Do you trust 'jump to definition'. Obviously it depends on the language server, but it's best effort. I'm often frustrated when it doesn't work, because I broke the code in some way. Or it jumps to a specific definition, but there are multiple. If I was as quick at opening and reading files as claude code, I'd prefer grep with context around the searched term.

> Do you trust 'jump to definition'.

It depends, for some languages 'jump to definition' tools ask the same compiler/interpreter that you use to build your code, so it's as accurate as it gets, and it's not 'best effort'.
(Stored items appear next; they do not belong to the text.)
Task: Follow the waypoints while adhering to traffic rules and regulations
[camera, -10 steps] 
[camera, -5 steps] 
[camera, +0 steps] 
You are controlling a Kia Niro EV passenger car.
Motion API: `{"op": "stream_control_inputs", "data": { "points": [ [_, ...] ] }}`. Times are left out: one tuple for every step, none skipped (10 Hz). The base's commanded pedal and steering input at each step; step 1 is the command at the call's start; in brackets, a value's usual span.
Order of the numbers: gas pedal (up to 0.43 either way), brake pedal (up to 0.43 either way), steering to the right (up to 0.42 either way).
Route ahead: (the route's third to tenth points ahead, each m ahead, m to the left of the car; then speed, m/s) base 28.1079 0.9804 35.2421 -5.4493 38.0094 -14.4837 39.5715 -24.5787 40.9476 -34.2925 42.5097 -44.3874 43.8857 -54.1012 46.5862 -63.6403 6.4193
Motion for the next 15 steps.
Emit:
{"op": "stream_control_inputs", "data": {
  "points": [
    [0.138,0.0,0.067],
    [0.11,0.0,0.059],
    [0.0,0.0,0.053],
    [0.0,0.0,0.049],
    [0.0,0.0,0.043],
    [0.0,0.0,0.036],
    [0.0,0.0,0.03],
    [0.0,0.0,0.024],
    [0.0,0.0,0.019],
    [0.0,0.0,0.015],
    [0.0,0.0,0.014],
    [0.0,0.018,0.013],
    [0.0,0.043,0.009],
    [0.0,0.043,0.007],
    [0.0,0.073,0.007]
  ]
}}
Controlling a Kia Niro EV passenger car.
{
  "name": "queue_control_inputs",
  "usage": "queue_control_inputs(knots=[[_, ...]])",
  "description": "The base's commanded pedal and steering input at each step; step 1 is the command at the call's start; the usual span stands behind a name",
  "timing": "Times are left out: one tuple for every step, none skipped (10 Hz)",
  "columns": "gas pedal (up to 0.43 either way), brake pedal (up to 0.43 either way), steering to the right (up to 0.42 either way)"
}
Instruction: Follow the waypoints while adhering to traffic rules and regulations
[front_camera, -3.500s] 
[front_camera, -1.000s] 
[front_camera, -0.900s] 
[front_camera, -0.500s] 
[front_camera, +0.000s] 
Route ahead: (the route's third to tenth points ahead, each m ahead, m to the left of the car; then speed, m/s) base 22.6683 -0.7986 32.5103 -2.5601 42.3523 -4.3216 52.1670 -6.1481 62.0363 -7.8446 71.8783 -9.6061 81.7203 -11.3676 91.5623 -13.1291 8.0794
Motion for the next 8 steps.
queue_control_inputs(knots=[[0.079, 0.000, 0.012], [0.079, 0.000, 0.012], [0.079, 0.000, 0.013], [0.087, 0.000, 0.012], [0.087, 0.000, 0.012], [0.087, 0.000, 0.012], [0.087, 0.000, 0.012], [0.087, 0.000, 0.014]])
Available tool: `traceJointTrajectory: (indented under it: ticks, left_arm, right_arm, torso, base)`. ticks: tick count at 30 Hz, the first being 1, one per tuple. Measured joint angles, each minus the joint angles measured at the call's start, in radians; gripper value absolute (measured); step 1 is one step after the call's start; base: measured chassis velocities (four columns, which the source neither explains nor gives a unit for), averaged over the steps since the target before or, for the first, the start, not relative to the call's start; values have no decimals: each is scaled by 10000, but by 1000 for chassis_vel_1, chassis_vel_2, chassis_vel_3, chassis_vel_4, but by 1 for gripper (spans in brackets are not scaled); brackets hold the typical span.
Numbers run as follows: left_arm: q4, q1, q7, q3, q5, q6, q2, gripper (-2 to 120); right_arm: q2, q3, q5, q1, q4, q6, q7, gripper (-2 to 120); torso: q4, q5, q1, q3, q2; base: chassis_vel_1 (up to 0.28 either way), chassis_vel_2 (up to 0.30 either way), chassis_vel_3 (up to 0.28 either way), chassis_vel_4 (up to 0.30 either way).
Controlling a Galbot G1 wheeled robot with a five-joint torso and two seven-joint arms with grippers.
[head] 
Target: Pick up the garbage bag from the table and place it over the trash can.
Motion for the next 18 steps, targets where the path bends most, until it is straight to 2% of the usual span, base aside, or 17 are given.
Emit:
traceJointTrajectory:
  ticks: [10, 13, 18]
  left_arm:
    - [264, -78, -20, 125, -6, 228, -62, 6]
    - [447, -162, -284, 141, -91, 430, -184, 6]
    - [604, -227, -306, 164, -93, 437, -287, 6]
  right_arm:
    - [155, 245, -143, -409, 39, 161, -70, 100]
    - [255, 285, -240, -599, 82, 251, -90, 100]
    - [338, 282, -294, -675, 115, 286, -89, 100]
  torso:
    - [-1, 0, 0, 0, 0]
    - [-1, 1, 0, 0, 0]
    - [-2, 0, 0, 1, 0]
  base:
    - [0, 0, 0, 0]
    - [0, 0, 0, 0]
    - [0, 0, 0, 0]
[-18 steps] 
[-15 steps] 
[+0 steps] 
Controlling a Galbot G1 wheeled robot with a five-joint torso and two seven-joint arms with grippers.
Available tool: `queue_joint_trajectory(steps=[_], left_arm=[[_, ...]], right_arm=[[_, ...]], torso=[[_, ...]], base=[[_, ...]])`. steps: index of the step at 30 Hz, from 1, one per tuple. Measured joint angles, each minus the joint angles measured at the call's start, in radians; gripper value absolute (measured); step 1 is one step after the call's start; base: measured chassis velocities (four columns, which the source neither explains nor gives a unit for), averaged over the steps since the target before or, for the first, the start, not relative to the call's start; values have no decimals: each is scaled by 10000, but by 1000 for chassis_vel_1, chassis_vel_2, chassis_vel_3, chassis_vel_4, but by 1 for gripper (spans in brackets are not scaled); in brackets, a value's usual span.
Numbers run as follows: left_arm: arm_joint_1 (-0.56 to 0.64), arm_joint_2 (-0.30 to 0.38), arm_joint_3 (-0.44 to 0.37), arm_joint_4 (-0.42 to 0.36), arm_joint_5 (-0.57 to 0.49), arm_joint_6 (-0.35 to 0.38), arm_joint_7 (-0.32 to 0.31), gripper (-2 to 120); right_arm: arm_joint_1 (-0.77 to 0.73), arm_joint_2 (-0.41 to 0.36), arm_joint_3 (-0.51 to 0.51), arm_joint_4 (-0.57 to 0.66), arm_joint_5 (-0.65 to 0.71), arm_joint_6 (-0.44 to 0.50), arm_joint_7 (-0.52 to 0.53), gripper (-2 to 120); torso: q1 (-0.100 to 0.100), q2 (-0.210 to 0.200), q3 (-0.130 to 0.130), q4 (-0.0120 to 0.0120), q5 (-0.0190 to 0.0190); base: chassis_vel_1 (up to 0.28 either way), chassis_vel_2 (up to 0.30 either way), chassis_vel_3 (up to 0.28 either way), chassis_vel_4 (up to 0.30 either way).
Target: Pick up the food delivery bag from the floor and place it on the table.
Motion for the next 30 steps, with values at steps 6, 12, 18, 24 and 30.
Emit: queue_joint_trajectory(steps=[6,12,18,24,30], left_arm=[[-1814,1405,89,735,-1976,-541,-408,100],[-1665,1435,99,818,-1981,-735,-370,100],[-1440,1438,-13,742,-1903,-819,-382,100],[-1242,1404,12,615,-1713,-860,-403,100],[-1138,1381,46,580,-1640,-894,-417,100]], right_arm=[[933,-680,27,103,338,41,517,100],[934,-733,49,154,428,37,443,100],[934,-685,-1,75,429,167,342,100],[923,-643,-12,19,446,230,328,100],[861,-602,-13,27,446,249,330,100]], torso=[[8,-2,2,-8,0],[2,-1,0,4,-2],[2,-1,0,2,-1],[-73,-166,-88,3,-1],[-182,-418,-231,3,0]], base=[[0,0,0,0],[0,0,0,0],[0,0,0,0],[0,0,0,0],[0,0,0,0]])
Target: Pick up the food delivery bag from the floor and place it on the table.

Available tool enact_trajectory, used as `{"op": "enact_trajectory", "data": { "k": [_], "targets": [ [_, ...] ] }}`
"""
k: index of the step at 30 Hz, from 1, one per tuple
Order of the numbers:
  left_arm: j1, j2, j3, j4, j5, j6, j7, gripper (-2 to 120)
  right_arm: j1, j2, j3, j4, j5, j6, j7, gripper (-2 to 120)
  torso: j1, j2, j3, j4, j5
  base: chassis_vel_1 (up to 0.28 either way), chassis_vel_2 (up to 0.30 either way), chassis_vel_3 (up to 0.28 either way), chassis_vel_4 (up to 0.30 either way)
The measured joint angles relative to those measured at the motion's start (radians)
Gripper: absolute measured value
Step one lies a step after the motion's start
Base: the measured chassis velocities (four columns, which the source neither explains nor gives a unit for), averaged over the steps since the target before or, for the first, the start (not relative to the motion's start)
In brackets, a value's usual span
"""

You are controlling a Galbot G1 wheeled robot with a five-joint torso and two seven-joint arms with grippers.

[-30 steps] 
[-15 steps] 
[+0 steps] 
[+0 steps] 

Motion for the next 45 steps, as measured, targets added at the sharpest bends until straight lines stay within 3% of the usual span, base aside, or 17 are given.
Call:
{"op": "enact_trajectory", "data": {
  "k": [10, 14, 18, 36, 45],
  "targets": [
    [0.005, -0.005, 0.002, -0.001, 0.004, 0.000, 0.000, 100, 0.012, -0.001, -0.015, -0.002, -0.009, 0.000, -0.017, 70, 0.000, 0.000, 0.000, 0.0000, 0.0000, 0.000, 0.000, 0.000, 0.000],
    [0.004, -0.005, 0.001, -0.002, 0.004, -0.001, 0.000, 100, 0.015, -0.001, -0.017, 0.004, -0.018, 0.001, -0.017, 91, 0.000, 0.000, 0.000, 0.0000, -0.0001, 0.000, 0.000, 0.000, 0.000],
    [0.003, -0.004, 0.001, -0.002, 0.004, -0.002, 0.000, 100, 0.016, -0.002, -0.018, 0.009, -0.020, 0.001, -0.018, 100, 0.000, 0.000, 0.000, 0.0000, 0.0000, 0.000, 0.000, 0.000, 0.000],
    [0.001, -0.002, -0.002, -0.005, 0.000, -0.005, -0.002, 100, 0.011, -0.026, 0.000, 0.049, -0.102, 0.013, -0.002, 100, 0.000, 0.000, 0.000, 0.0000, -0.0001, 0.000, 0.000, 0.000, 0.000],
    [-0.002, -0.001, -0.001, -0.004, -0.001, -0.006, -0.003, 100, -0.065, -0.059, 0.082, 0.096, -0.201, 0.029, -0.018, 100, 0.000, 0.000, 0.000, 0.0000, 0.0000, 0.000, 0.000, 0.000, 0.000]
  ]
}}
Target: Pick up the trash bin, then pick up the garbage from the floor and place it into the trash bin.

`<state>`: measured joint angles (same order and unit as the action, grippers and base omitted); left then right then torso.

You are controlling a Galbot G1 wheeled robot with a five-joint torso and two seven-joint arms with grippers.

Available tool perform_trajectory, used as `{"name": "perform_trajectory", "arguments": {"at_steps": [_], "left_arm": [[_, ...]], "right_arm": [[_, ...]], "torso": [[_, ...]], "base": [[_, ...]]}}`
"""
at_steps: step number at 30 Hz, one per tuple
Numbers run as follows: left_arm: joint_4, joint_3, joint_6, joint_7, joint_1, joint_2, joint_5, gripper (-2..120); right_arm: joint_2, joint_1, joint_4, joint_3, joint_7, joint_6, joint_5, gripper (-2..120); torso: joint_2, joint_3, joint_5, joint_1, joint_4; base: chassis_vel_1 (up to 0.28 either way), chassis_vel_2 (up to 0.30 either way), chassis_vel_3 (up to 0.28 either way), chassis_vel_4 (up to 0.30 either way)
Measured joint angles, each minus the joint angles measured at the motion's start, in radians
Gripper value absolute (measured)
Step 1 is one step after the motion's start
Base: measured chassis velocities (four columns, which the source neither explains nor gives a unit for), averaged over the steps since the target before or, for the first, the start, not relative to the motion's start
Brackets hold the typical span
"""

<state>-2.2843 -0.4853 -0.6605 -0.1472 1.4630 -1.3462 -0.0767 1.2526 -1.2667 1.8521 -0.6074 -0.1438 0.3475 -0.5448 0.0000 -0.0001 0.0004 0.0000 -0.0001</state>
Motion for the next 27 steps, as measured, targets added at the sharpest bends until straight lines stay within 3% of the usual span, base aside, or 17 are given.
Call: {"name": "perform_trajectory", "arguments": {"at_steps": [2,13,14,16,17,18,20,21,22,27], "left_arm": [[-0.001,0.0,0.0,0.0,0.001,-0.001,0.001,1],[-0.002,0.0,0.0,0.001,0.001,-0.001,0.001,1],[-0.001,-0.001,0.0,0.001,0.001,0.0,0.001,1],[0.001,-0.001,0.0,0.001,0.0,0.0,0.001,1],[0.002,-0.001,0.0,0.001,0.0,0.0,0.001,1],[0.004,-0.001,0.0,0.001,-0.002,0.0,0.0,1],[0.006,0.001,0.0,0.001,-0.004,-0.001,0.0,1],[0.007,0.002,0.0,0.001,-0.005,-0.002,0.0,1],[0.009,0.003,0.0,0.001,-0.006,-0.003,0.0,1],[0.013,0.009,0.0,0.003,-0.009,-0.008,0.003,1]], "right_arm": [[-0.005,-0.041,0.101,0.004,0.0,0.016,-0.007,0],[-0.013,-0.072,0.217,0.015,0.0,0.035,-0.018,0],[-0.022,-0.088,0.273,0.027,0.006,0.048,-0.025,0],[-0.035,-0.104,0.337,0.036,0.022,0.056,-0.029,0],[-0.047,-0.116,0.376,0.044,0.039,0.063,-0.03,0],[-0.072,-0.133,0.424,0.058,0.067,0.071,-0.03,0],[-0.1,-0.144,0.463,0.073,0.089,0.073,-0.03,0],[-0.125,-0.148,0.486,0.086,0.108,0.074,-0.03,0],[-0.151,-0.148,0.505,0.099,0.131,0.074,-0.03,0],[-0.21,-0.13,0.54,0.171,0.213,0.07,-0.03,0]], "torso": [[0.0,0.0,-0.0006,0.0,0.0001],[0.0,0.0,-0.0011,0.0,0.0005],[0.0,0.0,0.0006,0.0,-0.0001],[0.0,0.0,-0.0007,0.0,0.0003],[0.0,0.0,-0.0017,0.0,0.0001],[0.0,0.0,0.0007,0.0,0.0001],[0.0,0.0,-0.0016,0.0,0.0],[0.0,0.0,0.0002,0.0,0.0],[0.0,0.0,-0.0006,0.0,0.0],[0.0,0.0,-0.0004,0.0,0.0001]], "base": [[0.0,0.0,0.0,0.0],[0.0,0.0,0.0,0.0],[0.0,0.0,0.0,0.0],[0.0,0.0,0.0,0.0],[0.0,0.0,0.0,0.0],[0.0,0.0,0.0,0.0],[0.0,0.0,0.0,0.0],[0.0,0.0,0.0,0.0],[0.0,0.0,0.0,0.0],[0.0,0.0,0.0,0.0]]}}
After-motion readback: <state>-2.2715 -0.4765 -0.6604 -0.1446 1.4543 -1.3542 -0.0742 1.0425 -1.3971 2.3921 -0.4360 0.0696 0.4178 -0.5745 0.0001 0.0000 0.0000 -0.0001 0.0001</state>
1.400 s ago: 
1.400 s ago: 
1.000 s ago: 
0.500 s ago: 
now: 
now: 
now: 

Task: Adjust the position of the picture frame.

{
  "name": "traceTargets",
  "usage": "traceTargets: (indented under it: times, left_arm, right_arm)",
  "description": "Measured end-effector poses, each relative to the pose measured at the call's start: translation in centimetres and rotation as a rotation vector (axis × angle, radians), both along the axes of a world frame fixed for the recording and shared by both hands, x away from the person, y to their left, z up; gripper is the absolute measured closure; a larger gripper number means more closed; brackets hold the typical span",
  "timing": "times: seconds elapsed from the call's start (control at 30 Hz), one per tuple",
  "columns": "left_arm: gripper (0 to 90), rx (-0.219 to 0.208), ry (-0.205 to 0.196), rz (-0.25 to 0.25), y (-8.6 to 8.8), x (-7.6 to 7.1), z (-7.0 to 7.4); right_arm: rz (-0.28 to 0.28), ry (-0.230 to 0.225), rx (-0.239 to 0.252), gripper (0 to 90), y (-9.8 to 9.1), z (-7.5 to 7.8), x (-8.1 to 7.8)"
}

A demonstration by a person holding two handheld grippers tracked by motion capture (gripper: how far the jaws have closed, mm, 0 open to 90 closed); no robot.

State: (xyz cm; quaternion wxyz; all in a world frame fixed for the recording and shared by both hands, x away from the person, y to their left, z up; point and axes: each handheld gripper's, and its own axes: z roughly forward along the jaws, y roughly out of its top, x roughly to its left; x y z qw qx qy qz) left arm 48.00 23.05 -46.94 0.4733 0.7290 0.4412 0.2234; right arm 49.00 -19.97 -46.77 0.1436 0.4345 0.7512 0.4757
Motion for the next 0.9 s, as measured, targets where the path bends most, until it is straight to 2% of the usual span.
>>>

It also depends a bit on your project, some project are more prone to re-using names or symbols.

> If I was as quick at opening and reading files as claude code, I'd prefer grep with context around the searched term.

Well, Claude probably also doesn't want to have to 'learn' how to use all kinds of different tools for different languages and eco-systems.

In ViM with the CoC code completion plugin JTD gives me multiple options when there are many and I can choose the sensible one in a popover before the actual jump occurs.

I believe that was my experience with IDEs too?

In java, for example, jump to definition is pretty flawless.

Unless I'm in an interface and inheritance heavy codebase. Then the first place it jumps to is rarely the one I wanted.

You can instruct the compiler to tell you, for example by passing -save-temps, and then it's a trivial text search in a single file.